=== Begin Enclosure ===
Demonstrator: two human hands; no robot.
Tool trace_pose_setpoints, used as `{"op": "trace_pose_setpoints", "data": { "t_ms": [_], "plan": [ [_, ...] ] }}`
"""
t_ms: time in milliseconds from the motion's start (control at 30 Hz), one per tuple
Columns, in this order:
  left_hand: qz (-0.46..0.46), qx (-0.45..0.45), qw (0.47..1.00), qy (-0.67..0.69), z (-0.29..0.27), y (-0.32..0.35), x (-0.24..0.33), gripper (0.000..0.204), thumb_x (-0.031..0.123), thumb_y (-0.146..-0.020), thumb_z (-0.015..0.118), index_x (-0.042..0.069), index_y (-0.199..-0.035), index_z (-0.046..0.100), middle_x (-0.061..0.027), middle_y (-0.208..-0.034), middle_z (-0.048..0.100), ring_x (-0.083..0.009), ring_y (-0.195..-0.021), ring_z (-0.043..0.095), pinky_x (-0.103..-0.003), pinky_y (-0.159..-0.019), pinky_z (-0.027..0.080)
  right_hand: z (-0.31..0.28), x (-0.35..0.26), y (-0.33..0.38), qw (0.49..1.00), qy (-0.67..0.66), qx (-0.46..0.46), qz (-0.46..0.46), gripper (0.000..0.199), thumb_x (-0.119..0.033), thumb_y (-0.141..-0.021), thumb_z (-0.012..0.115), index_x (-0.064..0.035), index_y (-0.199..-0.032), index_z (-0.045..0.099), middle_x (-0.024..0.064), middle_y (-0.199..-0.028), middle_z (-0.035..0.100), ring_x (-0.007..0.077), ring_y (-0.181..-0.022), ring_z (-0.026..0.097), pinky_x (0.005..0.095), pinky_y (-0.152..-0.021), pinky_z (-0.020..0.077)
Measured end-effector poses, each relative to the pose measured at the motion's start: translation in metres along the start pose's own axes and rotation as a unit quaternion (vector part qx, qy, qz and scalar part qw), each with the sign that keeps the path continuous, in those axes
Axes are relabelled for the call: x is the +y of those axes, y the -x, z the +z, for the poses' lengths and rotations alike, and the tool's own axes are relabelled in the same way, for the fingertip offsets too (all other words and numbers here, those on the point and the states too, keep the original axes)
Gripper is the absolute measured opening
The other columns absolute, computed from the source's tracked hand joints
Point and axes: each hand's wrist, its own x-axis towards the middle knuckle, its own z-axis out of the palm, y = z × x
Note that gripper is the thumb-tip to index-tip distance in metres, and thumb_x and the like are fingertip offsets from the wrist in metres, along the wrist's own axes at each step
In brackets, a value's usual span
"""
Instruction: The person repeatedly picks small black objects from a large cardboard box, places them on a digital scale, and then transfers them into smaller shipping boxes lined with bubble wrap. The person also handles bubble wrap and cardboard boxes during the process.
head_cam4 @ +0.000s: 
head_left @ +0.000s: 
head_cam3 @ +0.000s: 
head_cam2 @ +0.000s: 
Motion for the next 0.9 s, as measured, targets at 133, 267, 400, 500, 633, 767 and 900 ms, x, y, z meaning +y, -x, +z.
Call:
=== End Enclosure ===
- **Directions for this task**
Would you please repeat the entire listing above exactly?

- **Result of the exercise**
Demonstrator: two human hands; no robot.
Tool trace_pose_setpoints, used as `{"op": "trace_pose_setpoints", "data": { "t_ms": [_], "plan": [ [_, ...] ] }}`
"""
t_ms: time in milliseconds from the motion's start (control at 30 Hz), one per tuple
Columns, in this order:
  left_hand: qz (-0.46..0.46), qx (-0.45..0.45), qw (0.47..1.00), qy (-0.67..0.69), z (-0.29..0.27), y (-0.32..0.35), x (-0.24..0.33), gripper (0.000..0.204), thumb_x (-0.031..0.123), thumb_y (-0.146..-0.020), thumb_z (-0.015..0.118), index_x (-0.042..0.069), index_y (-0.199..-0.035), index_z (-0.046..0.100), middle_x (-0.061..0.027), middle_y (-0.208..-0.034), middle_z (-0.048..0.100), ring_x (-0.083..0.009), ring_y (-0.195..-0.021), ring_z (-0.043..0.095), pinky_x (-0.103..-0.003), pinky_y (-0.159..-0.019), pinky_z (-0.027..0.080)
  right_hand: z (-0.31..0.28), x (-0.35..0.26), y (-0.33..0.38), qw (0.49..1.00), qy (-0.67..0.66), qx (-0.46..0.46), qz (-0.46..0.46), gripper (0.000..0.199), thumb_x (-0.119..0.033), thumb_y (-0.141..-0.021), thumb_z (-0.012..0.115), index_x (-0.064..0.035), index_y (-0.199..-0.032), index_z (-0.045..0.099), middle_x (-0.024..0.064), middle_y (-0.199..-0.028), middle_z (-0.035..0.100), ring_x (-0.007..0.077), ring_y (-0.181..-0.022), ring_z (-0.026..0.097), pinky_x (0.005..0.095), pinky_y (-0.152..-0.021), pinky_z (-0.020..0.077)
Measured end-effector poses, each relative to the pose measured at the motion's start: translation in metres along the start pose's own axes and rotation as a unit quaternion (vector part qx, qy, qz and scalar part qw), each with the sign that keeps the path continuous, in those axes
Axes are relabelled for the call: x is the +y of those axes, y the -x, z the +z, for the poses' lengths and rotations alike, and the tool's own axes are relabelled in the same way, for the fingertip offsets too (all other words and numbers here, those on the point and the states too, keep the original axes)
Gripper is the absolute measured opening
The other columns absolute, computed from the source's tracked hand joints
Point and axes: each hand's wrist, its own x-axis towards the middle knuckle, its own z-axis out of the palm, y = z × x
Note that gripper is the thumb-tip to index-tip distance in metres, and thumb_x and the like are fingertip offsets from the wrist in metres, along the wrist's own axes at each step
In brackets, a value's usual span
"""
Instruction: The person repeatedly picks small black objects from a large cardboard box, places them on a digital scale, and then transfers them into smaller shipping boxes lined with bubble wrap. The person also handles bubble wrap and cardboard boxes during the process.
head_cam4 @ +0.000s: 
head_left @ +0.000s: 
head_cam3 @ +0.000s: 
head_cam2 @ +0.000s: 
Motion for the next 0.9 s, as measured, targets at 133, 267, 400, 500, 633, 767 and 900 ms, x, y, z meaning +y, -x, +z.
Call:

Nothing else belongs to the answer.